DER (left) and Dose (right) as a function of the radial distance from the center of the macula for 100nm AuNP.

2.2 AuNP layer model

A planar cluster of AuNPs was modeled as a mixture of gold and water in a layer of thickness ϕ= 10–100 nm placed at the bottom of a 10×10×2 μm³ endothelial cell (see Figure 1 (left)). For the purpose of analysis and modeling of concentration dependent DER, we defined the following type of concentrations:

• Layer concentration is defined as the total mass of gold within the AuNP layer (cluster) per its total mass including surrounding water in the layer $c_{\mathit{Layer}}=\frac{m_{Au}}{m_{Au}+m_{H_{2}O}^L}$

• Cellular concentration is defined as the total mass of gold in the AuNP cluster adhering to the cell per cell mass $c_{\mathit{cell}}=\frac{m_{Au}}{m_{Au}+m_{\mathit{cell}}}=\frac{c}{1+c}$, where c is a defined as $c=\frac{m_{Au}}{m_{\mathit{cell}}}$, and is the clinically relevant parameter.

Where m_Au is the mass of Gold in the AuNP cluster adhering to macula endothelial cells, m^L_H2O is the mass of water in the AuNP layer and m_cell is the mass of the endothelial cell above the AuNP layer. These concentrations are dependent on the number, N, and on the diameter, ϕ, of the AuNPs. The layer concentration is useful to understand the maximum number of AuNP we can place in a single layer before saturation, i.e. 1.9·10⁶ for 10 nm (diameter) AuNPs, 4.8 ·10⁵ for 20 nm AuNPs and 1.9 ·10⁴ for 100 nm AuNPs. The non-normalized cellular concentration c is clinically relevant, but it is meaningless above an upper limit since it diverges: for instance, above concentrations higher than 100 mg/g. The cellular concentration c_cell is used for the empirical model below (see eq. 1) because it is conveniently normalized such that it is 1 for m_Au≫m_cell. It is worthwhile to note that c_cell ≈ c for small concentrations (< 50 mg/g). We will refer to clinically relevant concentration c throughout the manuscript except in the analysis of the DER as a function of the concentration (eq. 1 and Figure 3) since it involves high concentration values. For 100 nm diameter AuNP, a concentration c=32 mg/g corresponds to around 600 AuNPs/cell, while 8×10⁴ AuNPs/cell are needed to get the same concentration for 20 nm diameter.

Figure 3.

(left) DER(z) for 100 nm AuNPs with different concentrations c_cell, orange vertical lines represents 2 um-endothelial cells size. (right) DER (c_cell) in 2 um layer inside a disk of 4 mm diameter (macular endothelial cells).
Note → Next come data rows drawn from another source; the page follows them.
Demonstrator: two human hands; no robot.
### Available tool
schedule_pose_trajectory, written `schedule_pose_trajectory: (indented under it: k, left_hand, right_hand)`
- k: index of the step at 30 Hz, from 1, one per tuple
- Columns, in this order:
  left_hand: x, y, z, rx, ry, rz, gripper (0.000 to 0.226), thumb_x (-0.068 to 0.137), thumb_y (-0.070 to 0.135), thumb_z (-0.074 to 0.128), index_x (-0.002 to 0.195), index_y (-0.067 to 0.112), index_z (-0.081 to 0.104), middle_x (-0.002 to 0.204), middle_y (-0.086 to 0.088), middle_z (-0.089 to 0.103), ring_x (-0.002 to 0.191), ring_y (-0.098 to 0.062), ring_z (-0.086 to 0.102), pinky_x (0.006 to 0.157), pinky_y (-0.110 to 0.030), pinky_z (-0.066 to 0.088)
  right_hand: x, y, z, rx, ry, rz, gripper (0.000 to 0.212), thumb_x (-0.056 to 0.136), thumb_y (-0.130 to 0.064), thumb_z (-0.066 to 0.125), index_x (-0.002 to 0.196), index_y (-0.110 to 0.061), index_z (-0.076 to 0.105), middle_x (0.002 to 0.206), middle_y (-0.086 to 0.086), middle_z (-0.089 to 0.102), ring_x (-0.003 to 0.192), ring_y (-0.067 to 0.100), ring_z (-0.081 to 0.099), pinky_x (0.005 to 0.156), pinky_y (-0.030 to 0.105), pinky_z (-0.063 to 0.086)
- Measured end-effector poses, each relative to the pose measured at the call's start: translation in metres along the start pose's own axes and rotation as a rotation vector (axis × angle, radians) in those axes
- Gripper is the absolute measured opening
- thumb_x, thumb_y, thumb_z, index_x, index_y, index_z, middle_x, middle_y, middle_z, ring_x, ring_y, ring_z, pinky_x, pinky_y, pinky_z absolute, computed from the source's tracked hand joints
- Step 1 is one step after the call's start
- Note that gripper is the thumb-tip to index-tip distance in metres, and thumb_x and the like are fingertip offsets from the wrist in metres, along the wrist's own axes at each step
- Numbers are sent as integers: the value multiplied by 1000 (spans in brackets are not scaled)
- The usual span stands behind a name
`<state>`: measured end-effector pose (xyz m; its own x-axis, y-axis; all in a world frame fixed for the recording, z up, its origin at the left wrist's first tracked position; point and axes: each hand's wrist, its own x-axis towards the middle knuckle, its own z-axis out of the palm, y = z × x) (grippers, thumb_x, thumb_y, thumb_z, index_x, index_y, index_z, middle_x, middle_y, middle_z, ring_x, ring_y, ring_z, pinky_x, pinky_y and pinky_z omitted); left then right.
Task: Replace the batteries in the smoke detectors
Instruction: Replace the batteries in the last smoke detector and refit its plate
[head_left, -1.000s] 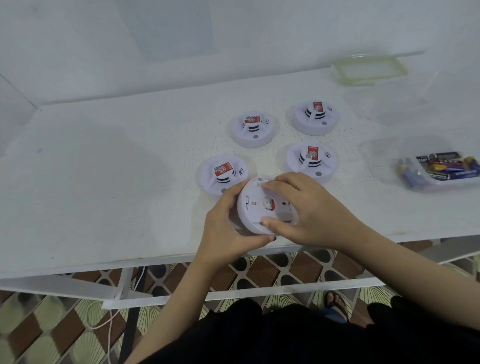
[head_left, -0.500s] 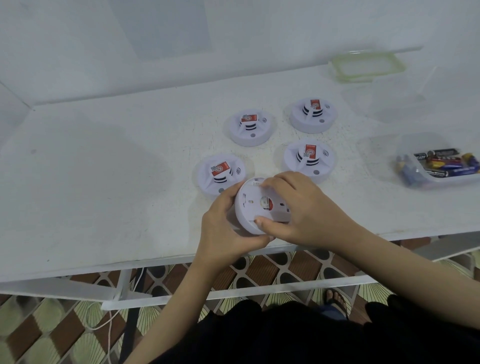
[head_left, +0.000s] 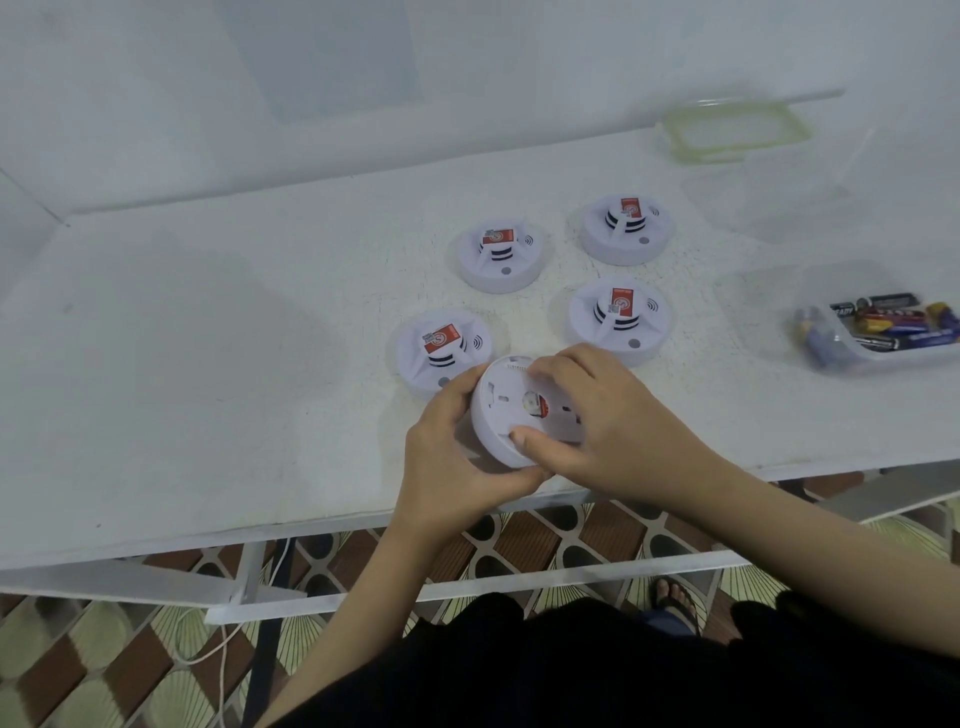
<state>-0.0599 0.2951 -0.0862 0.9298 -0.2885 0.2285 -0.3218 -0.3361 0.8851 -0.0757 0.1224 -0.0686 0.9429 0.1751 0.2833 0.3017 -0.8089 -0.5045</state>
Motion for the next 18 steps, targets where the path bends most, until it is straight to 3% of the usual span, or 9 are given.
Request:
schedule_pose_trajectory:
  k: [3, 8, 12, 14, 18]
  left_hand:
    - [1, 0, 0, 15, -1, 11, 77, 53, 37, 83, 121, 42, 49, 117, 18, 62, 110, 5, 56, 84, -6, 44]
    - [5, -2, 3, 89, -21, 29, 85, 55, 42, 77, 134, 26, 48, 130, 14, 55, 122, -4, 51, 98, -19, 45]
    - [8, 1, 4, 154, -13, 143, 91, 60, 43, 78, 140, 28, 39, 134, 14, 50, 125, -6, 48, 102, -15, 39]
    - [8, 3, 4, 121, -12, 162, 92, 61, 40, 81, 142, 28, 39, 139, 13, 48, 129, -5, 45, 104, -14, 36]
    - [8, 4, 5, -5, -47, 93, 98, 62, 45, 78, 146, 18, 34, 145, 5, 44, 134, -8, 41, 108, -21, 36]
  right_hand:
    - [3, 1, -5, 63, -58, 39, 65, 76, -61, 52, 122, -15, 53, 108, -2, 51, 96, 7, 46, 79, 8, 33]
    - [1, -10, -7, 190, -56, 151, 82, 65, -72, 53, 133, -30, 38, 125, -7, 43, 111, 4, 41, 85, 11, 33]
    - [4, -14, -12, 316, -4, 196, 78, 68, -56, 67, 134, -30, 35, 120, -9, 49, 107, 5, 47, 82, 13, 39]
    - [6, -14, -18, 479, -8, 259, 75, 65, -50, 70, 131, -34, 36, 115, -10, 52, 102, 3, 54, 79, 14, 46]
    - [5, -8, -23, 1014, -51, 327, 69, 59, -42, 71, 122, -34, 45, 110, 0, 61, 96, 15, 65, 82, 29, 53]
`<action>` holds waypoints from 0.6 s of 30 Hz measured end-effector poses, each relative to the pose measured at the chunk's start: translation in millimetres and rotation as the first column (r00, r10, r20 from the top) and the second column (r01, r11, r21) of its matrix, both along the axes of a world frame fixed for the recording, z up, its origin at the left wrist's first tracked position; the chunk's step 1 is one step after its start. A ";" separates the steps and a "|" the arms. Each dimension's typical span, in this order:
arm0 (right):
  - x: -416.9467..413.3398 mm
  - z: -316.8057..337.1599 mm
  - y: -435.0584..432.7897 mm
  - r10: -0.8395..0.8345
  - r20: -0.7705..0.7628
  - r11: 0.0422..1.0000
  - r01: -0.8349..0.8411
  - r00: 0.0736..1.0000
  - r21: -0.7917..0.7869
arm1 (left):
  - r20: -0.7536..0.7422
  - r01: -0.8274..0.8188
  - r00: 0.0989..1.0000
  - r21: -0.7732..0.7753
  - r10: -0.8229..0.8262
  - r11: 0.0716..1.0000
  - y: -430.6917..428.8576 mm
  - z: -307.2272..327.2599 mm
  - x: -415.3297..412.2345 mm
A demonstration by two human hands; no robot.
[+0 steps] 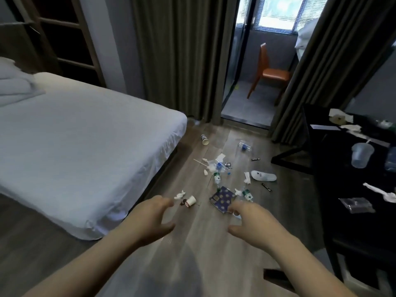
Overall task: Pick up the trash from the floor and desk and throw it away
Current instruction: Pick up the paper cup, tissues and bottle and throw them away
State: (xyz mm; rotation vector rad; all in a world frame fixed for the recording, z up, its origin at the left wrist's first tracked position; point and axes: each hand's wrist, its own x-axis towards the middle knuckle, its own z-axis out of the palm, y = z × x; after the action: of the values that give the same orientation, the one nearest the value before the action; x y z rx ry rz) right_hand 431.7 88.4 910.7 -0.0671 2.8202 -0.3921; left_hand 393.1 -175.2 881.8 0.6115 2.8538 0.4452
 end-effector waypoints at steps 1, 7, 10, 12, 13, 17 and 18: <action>-15.4 -2.5 1.0 0.005 0.015 1.000 -0.005 1.000 -0.001 | 0.012 -0.011 1.000 0.002 0.011 1.000 -0.1 -2.6 -14.4; -112.6 -21.5 0.4 -0.005 0.067 1.000 0.004 0.998 0.019 | 0.047 -0.021 0.999 0.006 0.021 1.000 -1.1 -22.4 -117.3; -159.4 -31.6 -7.0 -0.030 0.098 0.999 0.029 0.995 0.017 | 0.070 -0.005 0.998 0.014 0.004 1.000 -6.2 -32.6 -169.7; -189.8 -38.0 -11.8 -0.051 0.130 0.999 0.049 0.990 0.015 | 0.098 -0.004 0.995 -0.002 0.004 1.000 -10.7 -37.8 -203.6; -203.3 -40.8 -14.2 -0.060 0.153 0.998 0.058 0.986 0.019 | 0.113 0.000 0.994 -0.008 0.001 1.000 -13.1 -40.3 -219.8; -252.8 -54.9 -17.9 -0.093 0.194 0.996 0.090 0.977 0.027 | 0.138 0.040 0.990 -0.014 -0.038 0.999 -18.2 -53.3 -281.8; -264.3 -58.7 -17.6 -0.101 0.205 0.995 0.098 0.974 0.026 | 0.147 0.043 0.988 -0.016 -0.041 0.999 -18.2 -56.9 -294.7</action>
State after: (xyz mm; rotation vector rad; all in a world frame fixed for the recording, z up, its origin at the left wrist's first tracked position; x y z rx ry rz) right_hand 167.3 70.9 852.0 0.1129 2.6277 -0.3757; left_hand 98.3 -193.4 824.9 0.6076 2.6974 0.4369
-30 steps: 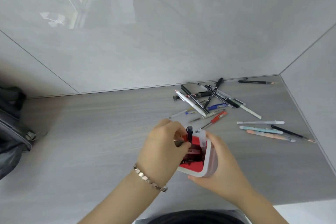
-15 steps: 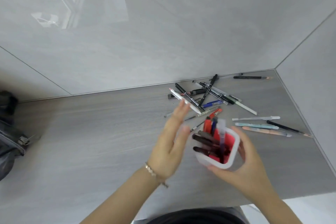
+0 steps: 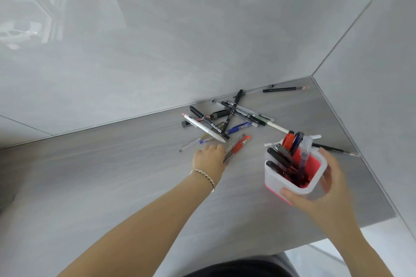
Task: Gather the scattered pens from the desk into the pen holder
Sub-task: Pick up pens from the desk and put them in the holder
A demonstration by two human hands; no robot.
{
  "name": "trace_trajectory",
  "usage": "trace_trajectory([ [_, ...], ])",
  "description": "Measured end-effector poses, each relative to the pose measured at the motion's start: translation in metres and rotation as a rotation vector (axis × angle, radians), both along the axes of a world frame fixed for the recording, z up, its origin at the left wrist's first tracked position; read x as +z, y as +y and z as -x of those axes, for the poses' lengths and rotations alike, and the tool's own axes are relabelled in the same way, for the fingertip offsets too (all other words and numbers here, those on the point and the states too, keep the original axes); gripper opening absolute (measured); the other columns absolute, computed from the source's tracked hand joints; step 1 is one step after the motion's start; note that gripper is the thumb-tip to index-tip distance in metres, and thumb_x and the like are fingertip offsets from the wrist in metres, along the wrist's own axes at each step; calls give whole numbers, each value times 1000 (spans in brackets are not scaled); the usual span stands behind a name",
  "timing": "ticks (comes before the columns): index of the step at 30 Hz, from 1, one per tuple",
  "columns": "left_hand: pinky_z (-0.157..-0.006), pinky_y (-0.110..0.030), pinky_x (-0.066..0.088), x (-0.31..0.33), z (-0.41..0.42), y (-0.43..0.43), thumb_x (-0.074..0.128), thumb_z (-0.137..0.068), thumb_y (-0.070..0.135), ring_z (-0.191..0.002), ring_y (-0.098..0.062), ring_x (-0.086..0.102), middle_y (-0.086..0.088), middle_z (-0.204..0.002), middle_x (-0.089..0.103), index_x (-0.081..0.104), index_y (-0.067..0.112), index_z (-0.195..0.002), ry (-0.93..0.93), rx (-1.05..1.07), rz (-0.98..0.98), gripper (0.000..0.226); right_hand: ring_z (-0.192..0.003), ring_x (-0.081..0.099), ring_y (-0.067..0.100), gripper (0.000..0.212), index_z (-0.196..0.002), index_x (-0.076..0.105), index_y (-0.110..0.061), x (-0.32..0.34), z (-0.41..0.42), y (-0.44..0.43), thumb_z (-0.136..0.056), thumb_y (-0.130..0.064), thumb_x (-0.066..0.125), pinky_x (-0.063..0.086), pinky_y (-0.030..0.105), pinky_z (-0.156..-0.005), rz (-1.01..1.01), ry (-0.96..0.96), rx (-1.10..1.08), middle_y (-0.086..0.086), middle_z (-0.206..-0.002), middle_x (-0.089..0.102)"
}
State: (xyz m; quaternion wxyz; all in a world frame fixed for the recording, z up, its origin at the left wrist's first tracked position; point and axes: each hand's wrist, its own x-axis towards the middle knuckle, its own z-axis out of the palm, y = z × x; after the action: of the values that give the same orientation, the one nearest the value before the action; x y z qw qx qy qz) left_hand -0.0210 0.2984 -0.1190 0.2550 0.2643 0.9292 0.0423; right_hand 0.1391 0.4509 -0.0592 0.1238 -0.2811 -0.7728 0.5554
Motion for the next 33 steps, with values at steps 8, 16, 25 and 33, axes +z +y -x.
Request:
trace_trajectory([
  [8,-85,-38,42,8,-34,-52,50,-87,18,-109,-30,50,-12,-120,51,44,9,-114,-85,-49,208,29,-97,51,-19,82,-103,42,-57,1,8,-16,-34,-42,84,43,-1,-71,44,-44,99,-43,-101,54],
  [16,-83,-37,46,-6,-33,-29,52,-88,10,-111,-30,50,-15,-121,52,46,3,-115,-13,-130,192,29,-102,49,-18,90,-114,41,-49,-1,8,-29,-48,-9,88,41,16,-84,33,-75,150,-33,-108,55],
  [25,-57,-15,42,35,-26,-83,44,-92,5,-65,-18,52,-4,-62,56,52,18,-74,-160,684,-744,24,-103,52,-12,87,-105,44,-55,-1,4,-47,-48,-6,88,45,9,-77,41,-112,230,-38,-109,54],
  [33,-65,-15,53,131,-50,-87,49,-72,5,-69,-5,65,10,-60,67,73,23,-71,-572,767,-1701,30,-98,52,-19,79,-103,45,-45,4,29,-87,-53,2,84,40,-5,-74,142,-134,378,-28,-104,62],
])
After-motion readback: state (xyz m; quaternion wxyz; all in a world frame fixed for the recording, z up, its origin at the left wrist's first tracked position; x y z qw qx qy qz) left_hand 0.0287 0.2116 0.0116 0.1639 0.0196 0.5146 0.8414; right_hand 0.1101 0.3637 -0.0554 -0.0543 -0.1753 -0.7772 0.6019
In the present simulation self-absorption of electrons within AuNP was not evaluated since we modeled a water-gold mixture. Self-absorption becomes important when the AuNP size approaches electron range in gold which is an energy dependent parameter (e.g. on the order of 400nm for electron energy of 10keV and 2.2 μm for energy of 30keV (Berger et al. 2011)). For 100nm AuNP and 100kVp photons the self-absorption is expected to reduce the number of escaping electrons by about 10–15%, while for 20nm AuNP their number would be reduced by about 5% (Lechtman et al. 2011; McMahon et al. 2011). The greatest impact of self-absorption will be seen for low energy electrons in large AuNPs, which cannot escape from the AuNP.

3. RESULTS

3.1 Water parallelepiped results

In order to evaluate the main dosimetric features we first studied the behavior of a simple rectangular parallelepiped of water under irradiation of a 4 mm, 100 kVp non-divergent x-ray beam. We placed the AuNP layer at 2.4 cm depth (typical adult eye anterior to posterior diameter) and scored the energy deposited in voxels with cylindrical symmetry. In the radial direction the voxels are annuli with a central disk of 0.1 cm radius and several rings with external radii of 0.15, 0.2, 0.25, 0.3, 0.35, 1.35 cm, while along the z direction the thickness of the cylinder/rings goes from 0.1 cm down to 50 nm close to the AuNP layer. AuNP diameters of 10, 20 nm and 100 nm were considered. For 100 nm AuNPs with c=491 mg/g, dose as a function of depth is shown in figure 2 (Left) for different radial annuli and a zoom of the same dose close to the AuNP layer as a function of distance from gold is depicted with solid lines in Figure 2 (Right) and compared to the case without AuNP (dashed lines). This concentration and size of AuNPs was chosen to highlight the enhancement and decay behavior close to the AuNP interface. The 100 kVp photon source was a disk of 0.2 cm radius. The dose within this size is exactly the same (0.1 cm disk or 0.15 cm and 0.2 cm annuli). Notice that the dose in the external annuli (r > 0.2 cm in Figure 2 (Left)) increases in the first cm and then gradually decreases. This behavior is due to the scattering of radiation from the central beam by water molecules. This scattered radiation gives rise to dose enhancement close to the AuNP layer also in the external annuli (Figure 2 (right)).

Figure 2.

(Left) Dose as function of depth for different radial annulus. 100 nm diameter AuNP layer with c=491 mg/g is placed at 2.4 cm depth (typical adult eye anterior to posterior diameter). (Right) Detail of the dose enhancement close to the AuNP layer (solid line), dashed lines represent the case without AuNP. MC uncertainties are below 1.2% for 0.1 cm disk and for 0.15 cm and 0.2 cm annuli (inside the radiation field) and below 4 % for the other annuli (outside the radiation field).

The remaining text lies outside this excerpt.